I’m actually contemplating moving somewhere warm for the rest of winter. Not that it gets unbearably cold in London, but the winter does seem to drag on with grey skies and rain, and a never-ending cycle of colds, sniffles, not to mention the life-threatening “Man Flu!”
But enough about me, let’s jump into the security goodness!
Threat models are great, and poorly understood, or used by security professionals as a universal ‘get out of jail card’.
“Why don’t you have 2FA on your web app?”
“Oh, that’s not in our threat model.”
“Why don’t you sandbox this?”
“Oh, that’s not in our threat model”
“Why don’t you have your threat model documented?”
“Oh, that’s not in our threat model”
It’s like the security equivalent to the business saying they “accepted the risk”.
An interesting piece in CSO magazine takes a look at common threat model mistakes.
Two billion (with a B), that’s the number of files apparently leaked in the US during 2017.

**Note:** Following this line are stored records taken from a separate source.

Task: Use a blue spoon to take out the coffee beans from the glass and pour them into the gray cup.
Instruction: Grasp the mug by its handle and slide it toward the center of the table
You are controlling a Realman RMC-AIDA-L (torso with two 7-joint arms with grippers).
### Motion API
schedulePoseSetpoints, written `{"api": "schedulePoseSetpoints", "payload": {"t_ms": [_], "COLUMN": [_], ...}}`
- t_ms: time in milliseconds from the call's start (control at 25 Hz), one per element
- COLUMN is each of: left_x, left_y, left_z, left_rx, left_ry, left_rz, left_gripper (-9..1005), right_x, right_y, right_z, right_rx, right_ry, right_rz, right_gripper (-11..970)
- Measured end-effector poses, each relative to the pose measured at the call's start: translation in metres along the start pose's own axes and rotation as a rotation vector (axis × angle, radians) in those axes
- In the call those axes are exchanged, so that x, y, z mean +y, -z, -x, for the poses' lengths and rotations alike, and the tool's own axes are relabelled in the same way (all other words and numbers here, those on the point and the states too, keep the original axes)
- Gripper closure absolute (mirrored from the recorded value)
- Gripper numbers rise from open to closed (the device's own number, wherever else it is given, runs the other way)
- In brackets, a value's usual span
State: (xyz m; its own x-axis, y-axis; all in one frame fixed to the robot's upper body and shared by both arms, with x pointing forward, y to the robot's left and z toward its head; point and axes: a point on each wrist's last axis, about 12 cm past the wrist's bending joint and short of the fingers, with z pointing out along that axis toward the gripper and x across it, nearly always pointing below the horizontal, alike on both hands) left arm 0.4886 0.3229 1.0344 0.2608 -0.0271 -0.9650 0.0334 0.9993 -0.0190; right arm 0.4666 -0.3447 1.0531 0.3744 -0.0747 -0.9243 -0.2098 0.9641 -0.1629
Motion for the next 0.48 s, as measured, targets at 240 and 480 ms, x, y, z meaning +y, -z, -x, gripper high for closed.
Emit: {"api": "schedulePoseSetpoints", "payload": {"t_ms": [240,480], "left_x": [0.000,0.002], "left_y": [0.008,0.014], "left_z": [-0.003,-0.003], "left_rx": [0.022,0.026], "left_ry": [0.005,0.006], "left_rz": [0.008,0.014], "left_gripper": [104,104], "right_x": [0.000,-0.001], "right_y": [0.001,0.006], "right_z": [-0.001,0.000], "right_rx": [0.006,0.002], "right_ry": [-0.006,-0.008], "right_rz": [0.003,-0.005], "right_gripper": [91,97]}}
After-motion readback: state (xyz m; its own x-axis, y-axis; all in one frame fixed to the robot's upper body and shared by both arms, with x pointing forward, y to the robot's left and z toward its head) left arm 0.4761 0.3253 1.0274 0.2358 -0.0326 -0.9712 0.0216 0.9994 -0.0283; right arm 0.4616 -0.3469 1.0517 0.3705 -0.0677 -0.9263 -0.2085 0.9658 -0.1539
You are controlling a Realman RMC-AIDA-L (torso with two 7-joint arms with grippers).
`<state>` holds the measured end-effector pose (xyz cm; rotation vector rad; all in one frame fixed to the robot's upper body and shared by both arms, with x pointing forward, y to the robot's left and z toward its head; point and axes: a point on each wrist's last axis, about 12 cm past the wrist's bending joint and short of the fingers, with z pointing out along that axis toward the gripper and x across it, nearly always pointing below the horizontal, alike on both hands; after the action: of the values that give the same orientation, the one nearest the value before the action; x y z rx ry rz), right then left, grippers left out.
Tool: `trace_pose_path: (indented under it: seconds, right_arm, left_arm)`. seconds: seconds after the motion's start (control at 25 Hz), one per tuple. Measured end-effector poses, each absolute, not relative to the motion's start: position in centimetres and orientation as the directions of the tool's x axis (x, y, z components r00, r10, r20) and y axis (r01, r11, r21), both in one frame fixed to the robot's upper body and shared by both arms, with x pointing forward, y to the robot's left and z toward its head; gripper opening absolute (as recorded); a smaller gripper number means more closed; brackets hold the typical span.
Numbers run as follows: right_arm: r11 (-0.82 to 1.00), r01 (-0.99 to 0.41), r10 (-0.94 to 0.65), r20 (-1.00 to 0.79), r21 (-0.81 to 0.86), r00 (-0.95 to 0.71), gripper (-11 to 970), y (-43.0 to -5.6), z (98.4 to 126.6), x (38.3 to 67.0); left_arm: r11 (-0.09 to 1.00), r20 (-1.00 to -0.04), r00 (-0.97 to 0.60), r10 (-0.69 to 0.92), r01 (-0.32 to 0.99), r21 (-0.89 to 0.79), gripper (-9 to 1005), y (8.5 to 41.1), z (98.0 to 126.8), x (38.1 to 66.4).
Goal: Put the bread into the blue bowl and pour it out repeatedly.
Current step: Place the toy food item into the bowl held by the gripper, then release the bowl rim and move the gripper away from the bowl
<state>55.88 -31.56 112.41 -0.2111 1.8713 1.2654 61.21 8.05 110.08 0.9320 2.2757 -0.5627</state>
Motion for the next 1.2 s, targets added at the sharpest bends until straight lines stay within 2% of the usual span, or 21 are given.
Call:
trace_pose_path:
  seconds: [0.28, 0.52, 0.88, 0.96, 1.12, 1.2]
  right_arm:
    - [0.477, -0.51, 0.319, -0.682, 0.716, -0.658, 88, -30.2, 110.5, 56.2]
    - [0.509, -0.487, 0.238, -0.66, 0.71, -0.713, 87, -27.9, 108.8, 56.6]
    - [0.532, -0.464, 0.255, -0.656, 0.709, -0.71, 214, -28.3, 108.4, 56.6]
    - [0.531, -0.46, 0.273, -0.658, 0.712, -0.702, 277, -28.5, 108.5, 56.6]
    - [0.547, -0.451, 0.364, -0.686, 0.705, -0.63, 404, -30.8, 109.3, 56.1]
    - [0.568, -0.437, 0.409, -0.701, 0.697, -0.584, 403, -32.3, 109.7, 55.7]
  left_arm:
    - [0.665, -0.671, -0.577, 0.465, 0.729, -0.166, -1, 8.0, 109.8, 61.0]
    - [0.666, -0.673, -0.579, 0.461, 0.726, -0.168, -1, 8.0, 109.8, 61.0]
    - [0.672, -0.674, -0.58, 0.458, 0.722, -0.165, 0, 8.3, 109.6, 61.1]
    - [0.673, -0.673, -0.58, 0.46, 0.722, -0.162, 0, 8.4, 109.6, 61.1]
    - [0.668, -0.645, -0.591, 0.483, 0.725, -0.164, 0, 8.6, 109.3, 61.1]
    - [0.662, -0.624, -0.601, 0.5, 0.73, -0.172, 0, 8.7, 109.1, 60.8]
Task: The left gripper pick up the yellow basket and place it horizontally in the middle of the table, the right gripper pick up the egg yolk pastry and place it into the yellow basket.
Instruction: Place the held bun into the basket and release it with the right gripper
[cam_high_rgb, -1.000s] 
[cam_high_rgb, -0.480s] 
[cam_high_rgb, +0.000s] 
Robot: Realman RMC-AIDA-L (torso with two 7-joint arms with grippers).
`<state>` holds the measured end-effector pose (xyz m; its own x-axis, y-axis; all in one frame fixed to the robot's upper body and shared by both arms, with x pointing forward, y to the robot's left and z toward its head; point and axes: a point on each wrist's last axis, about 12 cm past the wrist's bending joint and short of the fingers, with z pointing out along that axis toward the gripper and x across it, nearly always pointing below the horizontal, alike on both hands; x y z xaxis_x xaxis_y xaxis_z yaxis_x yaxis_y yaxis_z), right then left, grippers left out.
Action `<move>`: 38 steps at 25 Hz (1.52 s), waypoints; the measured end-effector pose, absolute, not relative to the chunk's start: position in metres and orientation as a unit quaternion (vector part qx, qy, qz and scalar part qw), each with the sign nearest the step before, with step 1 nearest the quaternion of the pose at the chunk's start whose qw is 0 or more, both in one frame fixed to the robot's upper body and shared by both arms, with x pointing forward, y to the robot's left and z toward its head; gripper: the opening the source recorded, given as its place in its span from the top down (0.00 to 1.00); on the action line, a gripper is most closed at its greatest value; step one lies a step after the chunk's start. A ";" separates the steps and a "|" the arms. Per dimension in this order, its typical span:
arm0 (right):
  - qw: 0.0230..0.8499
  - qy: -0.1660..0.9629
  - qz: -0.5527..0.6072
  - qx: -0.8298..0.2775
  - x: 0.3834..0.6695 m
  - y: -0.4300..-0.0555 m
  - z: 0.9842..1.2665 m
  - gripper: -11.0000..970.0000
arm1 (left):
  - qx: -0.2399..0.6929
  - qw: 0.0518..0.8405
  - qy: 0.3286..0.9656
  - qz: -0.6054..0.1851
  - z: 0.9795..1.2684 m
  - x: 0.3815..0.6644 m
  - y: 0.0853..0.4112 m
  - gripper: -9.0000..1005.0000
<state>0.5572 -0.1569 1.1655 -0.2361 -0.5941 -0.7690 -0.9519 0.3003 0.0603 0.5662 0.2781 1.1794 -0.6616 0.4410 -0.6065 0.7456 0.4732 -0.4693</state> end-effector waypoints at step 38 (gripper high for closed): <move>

The most common type of breach after hacking was unintended disclosure such as cloud storage misconfigurations.
That means that millions of records could have been kept secure had someone brushed up on their AWS S3 Bucket security skills and not ticked the box to make it public.
We’ve found the APT, the APT is us!
- Two Billion Files Leaked in US Data Breaches in 2017 | Infosecurity Magazine
- The US witnesses significant number of healthcare breaches in 2017 | Healthcare Global
A SWIFT $6m
Unknown hackers stole 339.5 million roubles ($6 million) from a Russian bank last year in an attack using the SWIFT international payments messaging system.
Well, that’s a surprise. It’s not like SWIFT has been targeted ever for malicious purposes…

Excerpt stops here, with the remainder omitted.